Arthur AIGLON
Product Owner

Le mythe des risques liés au Cloud

Les applications métiers hébergées sur le cloud se développent et ont aujourd’hui pour but de remplacer toutes les applications hébergées via intranet dans un futur proche. Si cette technologie est confortablement installée en Amérique du Nord, elle a un peu plus de mal à trouver sa place en Europe.

En effet, les entreprises européennes sont encore aujourd’hui réticentes à confier l’hébergement de leurs outils à une entreprise tierce. Ce qui est intéressant, c’est de cerner les réticences qu’ont ces entreprises vis-à-vis de cette technologie, afin de vérifier leur fondement et de les comparer avec l’approche américaine.

I – La peur du « Patriot Act »

La crainte la plus répandue est celle de voir ses données exploitées par le prestataire ou une autorité supérieure. Beaucoup d’hébergeurs dépendent effectivement de la juridiction américaine. De ce fait, ils sont soumis au Patriot Act voté en septembre 2001, allouant l’accès aux autorités américaines à certaines données du cloud. Quelles sont alors les données accessibles par ces autorités tant redoutées ? Il s’agit des données hébergées par des entreprises américaines localisées sur le territoire américain ou non, ainsi que les données hébergées par des entreprises étrangères, sur le territoire américain. Le partenaire hébergeur de DIMO Maint, NC2, est une entreprise française hébergeant les données sur le territoire français. Elle n’est donc soumise en aucun cas au Patriot Act, et ne permet pas l’accès des données aux organisations telles que la NSA.

De plus, il faut se rendre compte que l’accès accordé à ces organisations n’a en aucun cas un but douteux et commercial. Elles ne réquisitionnent pas l’intégralité des données en permanence, mais s’octroient le droit de vérifier celles d’un client en cas de doute. Le cloud ne fait dans ce cas-là aucune différence, car l’hébergement de la solution en intranet ne serait pas un obstacle dans ce type de cas pour une organisation gouvernementale.

 

II – Protection des données contre des utilisations commerciales et sécurisation des données mises en ligne

Une autre crainte fortement présente chez les réfractaires au cloud, est celle de ne pas contrôler la sécurité ni l’utilisation des données qui y sont déposées :

En France, la CNIL, et d’autres organismes semblables dans les autres pays européens ont pour rôle de réguler l’usage fait des données disponibles sur internet. Ainsi, lorsqu’une personne ou une entreprise dépose des données sur un cloud français, ou même européen, il peut à tout moment exercer un droit d’opposition à l’utilisation ou la cession de ses données dans un but de prospection commerciale ou publicitaire. Il n’y a donc pas de réelles inquiétudes à avoir vis-à-vis des prestataires de cloud concernant l’utilisation commerciale des données des clients. En revanche, il est bien plus difficile de protéger des données hébergées sur les réseaux sociaux et professionnels.

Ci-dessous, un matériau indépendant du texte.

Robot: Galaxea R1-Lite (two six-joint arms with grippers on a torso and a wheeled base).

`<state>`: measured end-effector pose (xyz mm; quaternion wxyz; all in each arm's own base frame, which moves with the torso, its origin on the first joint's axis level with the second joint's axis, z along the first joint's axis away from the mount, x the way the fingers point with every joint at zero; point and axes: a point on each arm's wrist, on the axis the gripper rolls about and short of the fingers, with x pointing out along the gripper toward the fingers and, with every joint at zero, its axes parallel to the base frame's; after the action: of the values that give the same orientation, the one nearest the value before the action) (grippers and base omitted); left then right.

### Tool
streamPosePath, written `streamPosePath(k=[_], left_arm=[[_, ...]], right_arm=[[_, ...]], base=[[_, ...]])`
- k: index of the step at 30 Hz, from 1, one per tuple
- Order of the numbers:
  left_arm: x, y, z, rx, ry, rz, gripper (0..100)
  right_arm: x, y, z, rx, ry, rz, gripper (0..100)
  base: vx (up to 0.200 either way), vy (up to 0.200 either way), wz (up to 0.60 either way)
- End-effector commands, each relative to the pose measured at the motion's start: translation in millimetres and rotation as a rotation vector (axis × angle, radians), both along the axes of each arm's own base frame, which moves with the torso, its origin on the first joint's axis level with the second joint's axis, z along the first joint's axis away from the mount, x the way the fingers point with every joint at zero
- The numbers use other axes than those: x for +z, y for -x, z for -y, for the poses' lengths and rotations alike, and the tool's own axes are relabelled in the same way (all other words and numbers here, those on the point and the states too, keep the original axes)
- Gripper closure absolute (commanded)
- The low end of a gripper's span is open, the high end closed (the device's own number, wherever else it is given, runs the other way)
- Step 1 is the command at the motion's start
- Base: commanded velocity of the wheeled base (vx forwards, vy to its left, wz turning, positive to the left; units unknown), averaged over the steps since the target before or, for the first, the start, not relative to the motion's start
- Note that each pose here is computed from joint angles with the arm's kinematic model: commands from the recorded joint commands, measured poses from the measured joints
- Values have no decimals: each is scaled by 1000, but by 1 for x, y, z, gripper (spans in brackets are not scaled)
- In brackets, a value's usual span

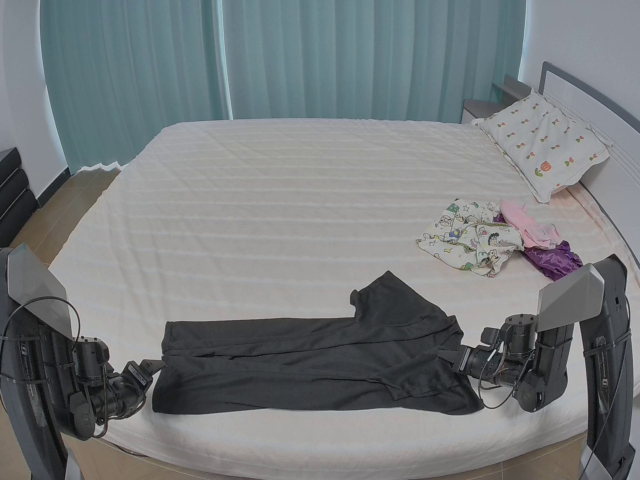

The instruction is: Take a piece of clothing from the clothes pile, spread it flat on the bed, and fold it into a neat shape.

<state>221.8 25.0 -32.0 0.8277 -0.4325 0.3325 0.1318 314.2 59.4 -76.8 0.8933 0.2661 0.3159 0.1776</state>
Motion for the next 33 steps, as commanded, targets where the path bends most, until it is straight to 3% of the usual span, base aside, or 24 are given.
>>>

Au niveau de la sécurité informatique, on entend encore aujourd’hui beaucoup d’inquiétudes du fait que la sécurité mise en place dans les datacenters ne soit pas assurée par les entreprises elles-mêmes.
En effet, certaines sociétés, soucieuses de leur image, préfèrent être seules responsables de la sécurité de leurs données. L’argument avancé est qu’elles seront ainsi les seules à être blâmées en cas d’un éventuel piratage informatique. Il s’agit là d’un paradoxe, car toute la sécurité qu’une entreprise seule sera capable de mettre en place par rapport à son budget ne pourra jamais égaler la sécurité fournie par un datacenter, dont  le métier premier est bien d’héberger et de protéger les données de ses clients. Ainsi, une attaque qui parviendrait à détourner les informations d’un datacenter ne laisserait aucune chance à un serveur dont la sécurité serait assurée par l’entreprise elle-même. Plus récemment, les attaques mondiales des tristement célèbres ransomware WannaCry et NotPetya, qui ont fait beaucoup de victimes en Europe, n’ont pas eu d’impact chez les hébergeurs. Ces derniers sont bien plus aptes à assurer la sécurité des données que n’importe qui d’autre.

 

III – La licence annuelle ou la licence à vie avec migration payante ?

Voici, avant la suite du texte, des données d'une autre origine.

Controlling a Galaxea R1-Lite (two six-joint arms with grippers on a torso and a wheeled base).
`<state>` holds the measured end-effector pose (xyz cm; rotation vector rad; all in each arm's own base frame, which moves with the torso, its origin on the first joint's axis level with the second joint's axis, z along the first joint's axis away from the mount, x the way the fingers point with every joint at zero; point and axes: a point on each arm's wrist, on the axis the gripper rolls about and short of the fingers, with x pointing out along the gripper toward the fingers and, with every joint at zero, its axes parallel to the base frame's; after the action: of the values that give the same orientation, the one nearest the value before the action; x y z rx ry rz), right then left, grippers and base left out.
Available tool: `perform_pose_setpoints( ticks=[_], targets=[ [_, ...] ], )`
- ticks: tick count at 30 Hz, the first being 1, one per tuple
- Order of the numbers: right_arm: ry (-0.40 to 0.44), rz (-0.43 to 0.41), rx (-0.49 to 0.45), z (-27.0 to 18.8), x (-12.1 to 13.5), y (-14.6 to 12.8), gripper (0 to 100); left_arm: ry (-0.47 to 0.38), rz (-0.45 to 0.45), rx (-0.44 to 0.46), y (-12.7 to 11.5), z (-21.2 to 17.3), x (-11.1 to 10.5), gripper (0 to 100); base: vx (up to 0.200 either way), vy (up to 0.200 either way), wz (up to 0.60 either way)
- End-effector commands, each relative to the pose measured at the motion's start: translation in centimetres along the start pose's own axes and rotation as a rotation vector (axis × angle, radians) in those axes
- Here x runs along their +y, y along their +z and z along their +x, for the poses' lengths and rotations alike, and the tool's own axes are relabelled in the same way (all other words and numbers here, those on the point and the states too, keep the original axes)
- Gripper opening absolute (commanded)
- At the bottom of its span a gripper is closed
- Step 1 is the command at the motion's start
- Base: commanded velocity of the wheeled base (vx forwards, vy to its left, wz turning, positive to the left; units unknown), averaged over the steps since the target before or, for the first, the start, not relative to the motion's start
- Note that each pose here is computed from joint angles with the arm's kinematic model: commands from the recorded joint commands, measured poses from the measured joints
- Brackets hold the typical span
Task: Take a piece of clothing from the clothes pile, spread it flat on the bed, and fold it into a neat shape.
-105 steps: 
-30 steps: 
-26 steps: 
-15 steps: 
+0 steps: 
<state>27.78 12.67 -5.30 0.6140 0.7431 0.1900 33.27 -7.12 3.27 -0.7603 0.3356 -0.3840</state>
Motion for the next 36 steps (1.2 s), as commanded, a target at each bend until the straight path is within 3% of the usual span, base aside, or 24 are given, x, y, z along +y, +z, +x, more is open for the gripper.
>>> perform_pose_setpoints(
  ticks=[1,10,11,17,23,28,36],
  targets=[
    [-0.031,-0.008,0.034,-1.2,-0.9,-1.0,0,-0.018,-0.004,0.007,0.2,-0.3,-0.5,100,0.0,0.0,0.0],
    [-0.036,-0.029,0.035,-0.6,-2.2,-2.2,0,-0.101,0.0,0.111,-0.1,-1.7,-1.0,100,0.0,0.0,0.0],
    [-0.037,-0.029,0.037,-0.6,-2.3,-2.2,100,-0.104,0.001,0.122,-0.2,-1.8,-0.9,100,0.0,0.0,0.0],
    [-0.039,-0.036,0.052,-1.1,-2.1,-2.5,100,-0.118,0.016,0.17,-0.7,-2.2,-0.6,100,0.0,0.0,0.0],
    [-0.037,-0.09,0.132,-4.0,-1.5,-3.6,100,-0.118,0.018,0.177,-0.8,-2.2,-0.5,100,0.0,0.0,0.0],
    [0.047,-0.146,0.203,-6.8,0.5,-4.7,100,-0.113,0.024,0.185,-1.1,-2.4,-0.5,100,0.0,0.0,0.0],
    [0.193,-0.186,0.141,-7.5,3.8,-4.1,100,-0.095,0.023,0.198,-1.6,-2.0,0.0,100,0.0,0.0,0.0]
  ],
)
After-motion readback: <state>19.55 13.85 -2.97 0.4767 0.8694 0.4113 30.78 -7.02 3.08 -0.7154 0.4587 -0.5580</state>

Enfin, la dernière réticence vis-à-vis du cloud est économique. En effet, les applications fournies en SaaS ne sont plus vendues via des licences perpétuelles, mais via des licences annuelles. Cet abonnement est souvent décrié comme un coût régulier excédant à un moment donné le prix d’une licence perpétuelle. Cependant, les licences en annuité incluent les mises à jour régulières apportées à l’application, sans surplus tarifaire. Un produit comme DIMO Maint MX est mis à jour tous les trois mois, et les clients sont ainsi migrés sans coût supplémentaire. Un rapide calcul peut ainsi démontrer que les licences en annuité sont beaucoup plus rentables que les licences perpétuelles.